= Description of the task =
Print only the lines that begin at the line containing "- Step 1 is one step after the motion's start" and end at the last line of the material, both included, without any change.
Start of Supplied information
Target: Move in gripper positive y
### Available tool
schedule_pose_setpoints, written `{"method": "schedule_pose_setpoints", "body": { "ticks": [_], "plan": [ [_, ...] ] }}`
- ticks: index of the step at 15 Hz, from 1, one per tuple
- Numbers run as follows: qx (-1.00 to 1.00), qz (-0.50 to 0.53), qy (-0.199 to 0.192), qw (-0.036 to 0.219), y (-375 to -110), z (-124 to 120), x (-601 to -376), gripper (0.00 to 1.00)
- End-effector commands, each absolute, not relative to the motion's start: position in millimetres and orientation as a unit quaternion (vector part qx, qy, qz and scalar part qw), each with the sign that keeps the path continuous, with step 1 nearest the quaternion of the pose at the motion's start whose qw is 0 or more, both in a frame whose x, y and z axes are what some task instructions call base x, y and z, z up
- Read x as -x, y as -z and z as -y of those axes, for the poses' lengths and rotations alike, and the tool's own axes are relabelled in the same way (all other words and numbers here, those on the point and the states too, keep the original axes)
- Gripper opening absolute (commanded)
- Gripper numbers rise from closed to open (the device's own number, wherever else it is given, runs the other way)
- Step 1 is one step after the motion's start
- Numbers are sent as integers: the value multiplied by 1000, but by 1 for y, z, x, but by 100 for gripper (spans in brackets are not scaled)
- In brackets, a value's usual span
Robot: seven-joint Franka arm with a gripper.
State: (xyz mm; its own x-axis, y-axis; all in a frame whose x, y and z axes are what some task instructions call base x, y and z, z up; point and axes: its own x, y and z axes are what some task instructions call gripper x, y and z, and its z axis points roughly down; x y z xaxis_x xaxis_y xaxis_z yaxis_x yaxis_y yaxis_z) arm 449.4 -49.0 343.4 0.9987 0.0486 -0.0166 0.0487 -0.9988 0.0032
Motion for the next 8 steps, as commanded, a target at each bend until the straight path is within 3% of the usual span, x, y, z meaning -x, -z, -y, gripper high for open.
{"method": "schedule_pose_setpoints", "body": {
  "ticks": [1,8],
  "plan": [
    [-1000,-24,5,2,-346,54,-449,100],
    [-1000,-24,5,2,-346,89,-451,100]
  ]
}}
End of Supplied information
= Written response =
- Step 1 is one step after the motion's start
- Numbers are sent as integers: the value multiplied by 1000, but by 1 for y, z, x, but by 100 for gripper (spans in brackets are not scaled)
- In brackets, a value's usual span
Robot: seven-joint Franka arm with a gripper.
State: (xyz mm; its own x-axis, y-axis; all in a frame whose x, y and z axes are what some task instructions call base x, y and z, z up; point and axes: its own x, y and z axes are what some task instructions call gripper x, y and z, and its z axis points roughly down; x y z xaxis_x xaxis_y xaxis_z yaxis_x yaxis_y yaxis_z) arm 449.4 -49.0 343.4 0.9987 0.0486 -0.0166 0.0487 -0.9988 0.0032
Motion for the next 8 steps, as commanded, a target at each bend until the straight path is within 3% of the usual span, x, y, z meaning -x, -z, -y, gripper high for open.
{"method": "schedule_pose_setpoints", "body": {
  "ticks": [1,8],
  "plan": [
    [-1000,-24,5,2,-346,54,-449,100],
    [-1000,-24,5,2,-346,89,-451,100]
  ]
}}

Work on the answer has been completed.